Friday, April 2, 2010
God's back? Shabbat chol hamoed Pesach
The readings for the first two days of Pesach come from Exodus 12 and 13. They describe the Pesach sacrifice, commandments about the festival, “as an institution for all time, for you and your descendants” (Ex. 12:24), the slaughter of the first-born Egyptians, and the flight from Egypt itself, ending with additional instructions about the festival.
The reading for the Shabbat during Pesach, however, is a problematic passage in which Moses asks to know more about God, even to see the Divine Presence. It’s from parashat Ki Tisa, which was the weekly reading only a month ago. It follows the episode of the golden calf and ends with a second Covenant.
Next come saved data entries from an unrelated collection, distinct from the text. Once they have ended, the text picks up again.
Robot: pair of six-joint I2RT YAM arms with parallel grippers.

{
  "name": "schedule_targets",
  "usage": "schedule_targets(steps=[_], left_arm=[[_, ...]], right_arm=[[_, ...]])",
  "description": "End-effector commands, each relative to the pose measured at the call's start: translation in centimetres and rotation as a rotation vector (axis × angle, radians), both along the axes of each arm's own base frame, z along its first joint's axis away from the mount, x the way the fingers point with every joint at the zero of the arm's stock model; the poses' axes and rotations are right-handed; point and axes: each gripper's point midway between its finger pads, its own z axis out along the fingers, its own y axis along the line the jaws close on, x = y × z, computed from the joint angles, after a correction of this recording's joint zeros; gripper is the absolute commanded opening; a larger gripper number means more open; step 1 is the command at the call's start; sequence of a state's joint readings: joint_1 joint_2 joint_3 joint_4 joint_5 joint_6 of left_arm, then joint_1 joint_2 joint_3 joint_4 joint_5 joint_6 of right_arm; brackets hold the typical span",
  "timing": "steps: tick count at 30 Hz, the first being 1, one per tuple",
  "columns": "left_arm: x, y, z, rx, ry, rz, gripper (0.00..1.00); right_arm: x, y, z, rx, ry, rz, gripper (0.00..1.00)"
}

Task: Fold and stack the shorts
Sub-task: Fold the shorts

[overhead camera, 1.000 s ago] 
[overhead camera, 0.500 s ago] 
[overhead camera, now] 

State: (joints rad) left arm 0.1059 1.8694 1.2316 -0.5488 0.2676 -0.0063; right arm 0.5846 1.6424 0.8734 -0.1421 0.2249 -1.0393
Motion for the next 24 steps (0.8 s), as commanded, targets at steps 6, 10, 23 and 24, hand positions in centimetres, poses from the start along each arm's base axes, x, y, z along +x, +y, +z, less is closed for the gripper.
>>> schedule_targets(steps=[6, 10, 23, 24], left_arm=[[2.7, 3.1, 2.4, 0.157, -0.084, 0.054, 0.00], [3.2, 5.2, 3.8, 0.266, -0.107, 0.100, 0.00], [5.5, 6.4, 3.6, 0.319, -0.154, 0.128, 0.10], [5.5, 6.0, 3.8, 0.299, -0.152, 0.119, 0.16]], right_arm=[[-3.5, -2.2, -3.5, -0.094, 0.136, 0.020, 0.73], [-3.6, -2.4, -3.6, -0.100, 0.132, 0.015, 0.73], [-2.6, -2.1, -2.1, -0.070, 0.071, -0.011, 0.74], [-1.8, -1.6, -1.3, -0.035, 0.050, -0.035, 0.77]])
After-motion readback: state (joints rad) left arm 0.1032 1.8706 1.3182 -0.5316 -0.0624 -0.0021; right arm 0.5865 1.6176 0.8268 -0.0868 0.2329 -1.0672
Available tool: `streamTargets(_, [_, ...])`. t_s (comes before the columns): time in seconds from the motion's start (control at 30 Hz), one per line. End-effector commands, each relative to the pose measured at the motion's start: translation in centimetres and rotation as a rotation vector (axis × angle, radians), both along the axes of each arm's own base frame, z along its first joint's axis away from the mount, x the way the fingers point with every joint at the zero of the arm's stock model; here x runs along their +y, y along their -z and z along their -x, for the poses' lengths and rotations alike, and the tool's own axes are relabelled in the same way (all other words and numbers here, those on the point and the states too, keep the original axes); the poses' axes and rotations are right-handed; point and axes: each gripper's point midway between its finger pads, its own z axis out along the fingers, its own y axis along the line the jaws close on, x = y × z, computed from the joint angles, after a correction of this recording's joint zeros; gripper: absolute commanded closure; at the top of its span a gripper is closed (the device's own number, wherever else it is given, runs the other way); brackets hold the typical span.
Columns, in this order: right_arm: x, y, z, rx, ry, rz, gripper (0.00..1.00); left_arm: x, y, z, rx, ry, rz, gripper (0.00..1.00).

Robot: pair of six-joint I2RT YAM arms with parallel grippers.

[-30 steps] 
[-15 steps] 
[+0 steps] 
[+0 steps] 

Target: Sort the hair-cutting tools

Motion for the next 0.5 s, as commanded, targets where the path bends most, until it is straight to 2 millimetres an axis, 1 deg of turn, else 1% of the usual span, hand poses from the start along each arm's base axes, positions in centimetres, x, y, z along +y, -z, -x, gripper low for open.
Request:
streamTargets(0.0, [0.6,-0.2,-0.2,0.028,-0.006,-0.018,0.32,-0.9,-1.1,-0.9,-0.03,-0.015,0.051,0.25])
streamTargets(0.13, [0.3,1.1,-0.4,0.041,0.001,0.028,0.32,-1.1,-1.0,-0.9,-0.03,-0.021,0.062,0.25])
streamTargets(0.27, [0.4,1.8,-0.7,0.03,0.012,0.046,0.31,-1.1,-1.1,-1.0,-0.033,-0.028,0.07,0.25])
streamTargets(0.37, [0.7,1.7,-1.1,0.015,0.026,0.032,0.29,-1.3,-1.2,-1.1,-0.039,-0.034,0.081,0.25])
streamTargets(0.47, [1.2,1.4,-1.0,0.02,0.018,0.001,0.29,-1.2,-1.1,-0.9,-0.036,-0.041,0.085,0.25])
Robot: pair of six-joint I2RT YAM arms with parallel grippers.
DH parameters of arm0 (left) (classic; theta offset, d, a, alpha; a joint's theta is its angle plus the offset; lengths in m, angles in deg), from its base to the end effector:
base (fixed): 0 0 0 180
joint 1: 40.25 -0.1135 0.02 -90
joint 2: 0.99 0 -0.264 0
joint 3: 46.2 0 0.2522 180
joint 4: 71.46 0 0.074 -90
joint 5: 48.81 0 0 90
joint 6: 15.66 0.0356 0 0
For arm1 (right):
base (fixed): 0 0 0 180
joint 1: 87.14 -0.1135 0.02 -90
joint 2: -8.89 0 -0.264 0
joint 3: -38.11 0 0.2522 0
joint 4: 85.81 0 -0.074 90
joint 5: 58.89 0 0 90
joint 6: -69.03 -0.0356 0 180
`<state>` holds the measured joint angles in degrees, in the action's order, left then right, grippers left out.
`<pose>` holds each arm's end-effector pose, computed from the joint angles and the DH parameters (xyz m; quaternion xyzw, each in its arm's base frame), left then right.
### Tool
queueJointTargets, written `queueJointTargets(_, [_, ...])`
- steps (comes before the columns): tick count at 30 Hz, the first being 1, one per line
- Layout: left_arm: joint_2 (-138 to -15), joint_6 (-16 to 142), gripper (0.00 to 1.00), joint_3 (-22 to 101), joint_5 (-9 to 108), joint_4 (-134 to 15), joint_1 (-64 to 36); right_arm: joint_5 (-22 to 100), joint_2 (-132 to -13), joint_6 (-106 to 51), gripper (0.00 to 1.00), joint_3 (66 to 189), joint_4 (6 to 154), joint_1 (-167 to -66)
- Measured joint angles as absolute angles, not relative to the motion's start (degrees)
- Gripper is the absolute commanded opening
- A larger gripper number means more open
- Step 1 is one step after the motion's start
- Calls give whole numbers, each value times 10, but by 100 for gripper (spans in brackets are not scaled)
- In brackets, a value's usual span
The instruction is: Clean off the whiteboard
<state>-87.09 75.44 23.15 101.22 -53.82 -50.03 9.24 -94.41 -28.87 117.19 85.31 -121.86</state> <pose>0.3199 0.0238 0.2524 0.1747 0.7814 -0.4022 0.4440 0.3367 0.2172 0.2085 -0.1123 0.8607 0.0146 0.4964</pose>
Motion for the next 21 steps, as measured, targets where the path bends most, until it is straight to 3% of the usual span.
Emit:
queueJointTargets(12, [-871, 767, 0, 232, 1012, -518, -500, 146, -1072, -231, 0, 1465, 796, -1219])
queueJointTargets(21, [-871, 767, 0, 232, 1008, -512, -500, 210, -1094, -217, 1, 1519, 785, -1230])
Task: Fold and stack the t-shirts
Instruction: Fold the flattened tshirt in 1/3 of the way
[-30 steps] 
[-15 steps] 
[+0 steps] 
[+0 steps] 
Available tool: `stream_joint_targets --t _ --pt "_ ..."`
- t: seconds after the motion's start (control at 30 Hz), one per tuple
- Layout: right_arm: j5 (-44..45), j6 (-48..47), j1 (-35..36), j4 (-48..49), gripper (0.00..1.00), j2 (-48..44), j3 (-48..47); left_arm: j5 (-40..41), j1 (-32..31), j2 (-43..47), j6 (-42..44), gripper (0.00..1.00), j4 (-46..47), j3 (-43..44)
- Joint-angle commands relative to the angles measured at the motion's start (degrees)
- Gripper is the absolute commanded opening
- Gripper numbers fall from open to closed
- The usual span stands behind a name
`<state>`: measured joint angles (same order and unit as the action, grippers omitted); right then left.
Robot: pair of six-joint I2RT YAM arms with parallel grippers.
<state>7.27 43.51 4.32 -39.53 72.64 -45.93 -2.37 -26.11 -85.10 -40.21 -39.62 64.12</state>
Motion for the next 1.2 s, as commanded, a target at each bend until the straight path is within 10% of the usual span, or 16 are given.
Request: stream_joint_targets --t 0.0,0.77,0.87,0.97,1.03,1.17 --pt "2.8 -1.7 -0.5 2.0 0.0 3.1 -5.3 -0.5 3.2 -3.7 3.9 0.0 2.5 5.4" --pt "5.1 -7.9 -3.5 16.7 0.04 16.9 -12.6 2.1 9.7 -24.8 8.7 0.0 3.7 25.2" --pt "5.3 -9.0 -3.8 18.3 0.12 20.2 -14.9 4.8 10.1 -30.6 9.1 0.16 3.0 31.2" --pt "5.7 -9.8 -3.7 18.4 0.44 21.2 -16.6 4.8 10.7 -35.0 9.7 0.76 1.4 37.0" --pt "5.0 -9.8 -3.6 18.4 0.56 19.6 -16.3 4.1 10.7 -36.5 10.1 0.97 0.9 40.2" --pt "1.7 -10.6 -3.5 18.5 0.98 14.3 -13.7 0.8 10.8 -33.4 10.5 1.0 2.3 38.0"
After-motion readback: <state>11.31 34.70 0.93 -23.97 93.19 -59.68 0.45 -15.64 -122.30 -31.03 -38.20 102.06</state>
Moses’s instance on learning more about God and seeing God’s presence should remind us of his resistance to being chosen to liberate the Israelites from Egypt earlier in Exodus. There, he argues at length, until God’s anger flares up; here, even though he seems still to need outward signs of God’s favor toward him and Israel, his request is granted. God replies, “I will also do this thing that you have asked: for you have truly gained My favor and I have singled you out by name” (Ex. 33:17).
But Moses will not be allowed to see God’s face, “for man may not see Me and live” (33:20). Instead, it is God’s back that he will see.
God’s back? On the surface, this implies a physical existence for God that Jewish theology rejects. Taken too literally, it may even seem somewhat indelicate. Rabbi J.H. Hertz suggests that God’s presence would be seen in the form of a fire, too intense to look at directly, so Moses will see only an “afterglow.” In contrast, Rabbi Plaut, in the UAHC Torah Commentary, interprets God’s “back” as representing the deeds and actions that reveal God’s nature to us.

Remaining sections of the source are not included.